## [Work required]
All of the data that follows should be retyped exactly as it appears.

## [Records]
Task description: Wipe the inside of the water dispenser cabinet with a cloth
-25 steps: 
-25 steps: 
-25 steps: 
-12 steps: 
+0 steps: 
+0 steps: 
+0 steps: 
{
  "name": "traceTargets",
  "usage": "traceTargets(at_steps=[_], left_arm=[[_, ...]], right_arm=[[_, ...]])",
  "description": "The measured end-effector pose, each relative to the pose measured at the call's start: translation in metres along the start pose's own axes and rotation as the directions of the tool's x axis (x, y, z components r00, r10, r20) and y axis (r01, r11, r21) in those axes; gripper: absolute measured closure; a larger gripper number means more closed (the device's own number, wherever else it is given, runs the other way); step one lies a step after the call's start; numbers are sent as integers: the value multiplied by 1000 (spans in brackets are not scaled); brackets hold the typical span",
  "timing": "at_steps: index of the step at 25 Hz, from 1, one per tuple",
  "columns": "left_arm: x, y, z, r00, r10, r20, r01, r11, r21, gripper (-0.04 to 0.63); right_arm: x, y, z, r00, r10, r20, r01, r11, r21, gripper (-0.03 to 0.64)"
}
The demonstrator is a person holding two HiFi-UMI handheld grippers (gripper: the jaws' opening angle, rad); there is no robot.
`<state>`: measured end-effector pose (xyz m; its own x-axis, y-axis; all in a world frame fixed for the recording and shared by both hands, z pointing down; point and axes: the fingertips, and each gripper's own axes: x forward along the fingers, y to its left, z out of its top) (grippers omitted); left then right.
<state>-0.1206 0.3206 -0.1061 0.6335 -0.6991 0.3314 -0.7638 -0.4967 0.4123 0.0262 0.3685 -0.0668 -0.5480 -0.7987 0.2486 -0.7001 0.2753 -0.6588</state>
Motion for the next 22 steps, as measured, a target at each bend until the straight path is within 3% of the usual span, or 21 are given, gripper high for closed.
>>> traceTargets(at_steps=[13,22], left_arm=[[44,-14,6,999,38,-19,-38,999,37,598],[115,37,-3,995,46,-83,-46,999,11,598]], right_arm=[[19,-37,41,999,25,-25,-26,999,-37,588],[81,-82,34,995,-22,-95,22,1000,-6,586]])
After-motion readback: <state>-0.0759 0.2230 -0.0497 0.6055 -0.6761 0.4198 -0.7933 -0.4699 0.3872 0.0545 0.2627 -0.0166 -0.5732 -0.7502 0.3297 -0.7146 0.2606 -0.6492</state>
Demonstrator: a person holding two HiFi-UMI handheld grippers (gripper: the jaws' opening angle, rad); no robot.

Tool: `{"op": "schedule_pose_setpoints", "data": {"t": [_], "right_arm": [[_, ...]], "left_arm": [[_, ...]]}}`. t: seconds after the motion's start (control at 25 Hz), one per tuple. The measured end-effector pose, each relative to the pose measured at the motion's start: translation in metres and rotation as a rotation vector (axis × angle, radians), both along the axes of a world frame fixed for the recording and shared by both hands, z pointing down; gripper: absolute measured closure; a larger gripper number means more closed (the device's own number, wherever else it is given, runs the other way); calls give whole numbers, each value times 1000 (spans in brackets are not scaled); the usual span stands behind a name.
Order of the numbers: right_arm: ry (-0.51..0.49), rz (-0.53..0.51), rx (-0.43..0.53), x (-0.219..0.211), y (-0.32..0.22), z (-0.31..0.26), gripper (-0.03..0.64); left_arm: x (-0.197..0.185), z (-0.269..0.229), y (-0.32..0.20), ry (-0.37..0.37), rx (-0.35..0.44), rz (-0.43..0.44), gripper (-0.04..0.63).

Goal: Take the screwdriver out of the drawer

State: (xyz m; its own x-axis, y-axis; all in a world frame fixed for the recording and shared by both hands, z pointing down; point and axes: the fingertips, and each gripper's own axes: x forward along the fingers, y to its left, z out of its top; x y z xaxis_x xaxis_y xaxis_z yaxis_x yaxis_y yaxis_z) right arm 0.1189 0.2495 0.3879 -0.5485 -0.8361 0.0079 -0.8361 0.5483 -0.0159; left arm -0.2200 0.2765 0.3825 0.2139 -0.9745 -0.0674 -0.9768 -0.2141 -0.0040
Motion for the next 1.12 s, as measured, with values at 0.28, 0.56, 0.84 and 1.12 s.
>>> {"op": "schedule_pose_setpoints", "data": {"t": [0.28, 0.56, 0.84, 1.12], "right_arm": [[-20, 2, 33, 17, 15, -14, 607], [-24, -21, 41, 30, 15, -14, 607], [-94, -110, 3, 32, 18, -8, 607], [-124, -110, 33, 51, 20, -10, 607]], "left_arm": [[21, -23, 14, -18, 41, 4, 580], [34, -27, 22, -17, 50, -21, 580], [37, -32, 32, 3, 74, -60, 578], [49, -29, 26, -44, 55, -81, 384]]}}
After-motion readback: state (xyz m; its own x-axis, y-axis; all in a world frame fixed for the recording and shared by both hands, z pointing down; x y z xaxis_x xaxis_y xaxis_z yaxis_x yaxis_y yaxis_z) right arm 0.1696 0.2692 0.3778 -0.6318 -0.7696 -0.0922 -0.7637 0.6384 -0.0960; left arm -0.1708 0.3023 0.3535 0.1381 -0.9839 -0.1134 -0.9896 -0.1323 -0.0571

## [Reply to the task]
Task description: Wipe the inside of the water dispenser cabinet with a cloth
-25 steps: 
-25 steps: 
-25 steps: 
-12 steps: 
+0 steps: 
+0 steps: 
+0 steps: 
{
  "name": "traceTargets",
  "usage": "traceTargets(at_steps=[_], left_arm=[[_, ...]], right_arm=[[_, ...]])",
  "description": "The measured end-effector pose, each relative to the pose measured at the call's start: translation in metres along the start pose's own axes and rotation as the directions of the tool's x axis (x, y, z components r00, r10, r20) and y axis (r01, r11, r21) in those axes; gripper: absolute measured closure; a larger gripper number means more closed (the device's own number, wherever else it is given, runs the other way); step one lies a step after the call's start; numbers are sent as integers: the value multiplied by 1000 (spans in brackets are not scaled); brackets hold the typical span",
  "timing": "at_steps: index of the step at 25 Hz, from 1, one per tuple",
  "columns": "left_arm: x, y, z, r00, r10, r20, r01, r11, r21, gripper (-0.04 to 0.63); right_arm: x, y, z, r00, r10, r20, r01, r11, r21, gripper (-0.03 to 0.64)"
}
The demonstrator is a person holding two HiFi-UMI handheld grippers (gripper: the jaws' opening angle, rad); there is no robot.
`<state>`: measured end-effector pose (xyz m; its own x-axis, y-axis; all in a world frame fixed for the recording and shared by both hands, z pointing down; point and axes: the fingertips, and each gripper's own axes: x forward along the fingers, y to its left, z out of its top) (grippers omitted); left then right.
<state>-0.1206 0.3206 -0.1061 0.6335 -0.6991 0.3314 -0.7638 -0.4967 0.4123 0.0262 0.3685 -0.0668 -0.5480 -0.7987 0.2486 -0.7001 0.2753 -0.6588</state>
Motion for the next 22 steps, as measured, a target at each bend until the straight path is within 3% of the usual span, or 21 are given, gripper high for closed.
>>> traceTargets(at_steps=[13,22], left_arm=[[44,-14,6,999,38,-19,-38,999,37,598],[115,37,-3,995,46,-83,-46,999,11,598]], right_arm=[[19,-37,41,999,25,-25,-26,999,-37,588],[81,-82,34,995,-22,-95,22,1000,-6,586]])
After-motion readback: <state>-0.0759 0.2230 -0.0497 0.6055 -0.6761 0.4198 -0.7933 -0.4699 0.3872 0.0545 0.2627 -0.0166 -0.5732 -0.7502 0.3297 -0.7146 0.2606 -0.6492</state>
Demonstrator: a person holding two HiFi-UMI handheld grippers (gripper: the jaws' opening angle, rad); no robot.

Tool: `{"op": "schedule_pose_setpoints", "data": {"t": [_], "right_arm": [[_, ...]], "left_arm": [[_, ...]]}}`. t: seconds after the motion's start (control at 25 Hz), one per tuple. The measured end-effector pose, each relative to the pose measured at the motion's start: translation in metres and rotation as a rotation vector (axis × angle, radians), both along the axes of a world frame fixed for the recording and shared by both hands, z pointing down; gripper: absolute measured closure; a larger gripper number means more closed (the device's own number, wherever else it is given, runs the other way); calls give whole numbers, each value times 1000 (spans in brackets are not scaled); the usual span stands behind a name.
Order of the numbers: right_arm: ry (-0.51..0.49), rz (-0.53..0.51), rx (-0.43..0.53), x (-0.219..0.211), y (-0.32..0.22), z (-0.31..0.26), gripper (-0.03..0.64); left_arm: x (-0.197..0.185), z (-0.269..0.229), y (-0.32..0.20), ry (-0.37..0.37), rx (-0.35..0.44), rz (-0.43..0.44), gripper (-0.04..0.63).

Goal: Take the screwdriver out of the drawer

State: (xyz m; its own x-axis, y-axis; all in a world frame fixed for the recording and shared by both hands, z pointing down; point and axes: the fingertips, and each gripper's own axes: x forward along the fingers, y to its left, z out of its top; x y z xaxis_x xaxis_y xaxis_z yaxis_x yaxis_y yaxis_z) right arm 0.1189 0.2495 0.3879 -0.5485 -0.8361 0.0079 -0.8361 0.5483 -0.0159; left arm -0.2200 0.2765 0.3825 0.2139 -0.9745 -0.0674 -0.9768 -0.2141 -0.0040
Motion for the next 1.12 s, as measured, with values at 0.28, 0.56, 0.84 and 1.12 s.
>>> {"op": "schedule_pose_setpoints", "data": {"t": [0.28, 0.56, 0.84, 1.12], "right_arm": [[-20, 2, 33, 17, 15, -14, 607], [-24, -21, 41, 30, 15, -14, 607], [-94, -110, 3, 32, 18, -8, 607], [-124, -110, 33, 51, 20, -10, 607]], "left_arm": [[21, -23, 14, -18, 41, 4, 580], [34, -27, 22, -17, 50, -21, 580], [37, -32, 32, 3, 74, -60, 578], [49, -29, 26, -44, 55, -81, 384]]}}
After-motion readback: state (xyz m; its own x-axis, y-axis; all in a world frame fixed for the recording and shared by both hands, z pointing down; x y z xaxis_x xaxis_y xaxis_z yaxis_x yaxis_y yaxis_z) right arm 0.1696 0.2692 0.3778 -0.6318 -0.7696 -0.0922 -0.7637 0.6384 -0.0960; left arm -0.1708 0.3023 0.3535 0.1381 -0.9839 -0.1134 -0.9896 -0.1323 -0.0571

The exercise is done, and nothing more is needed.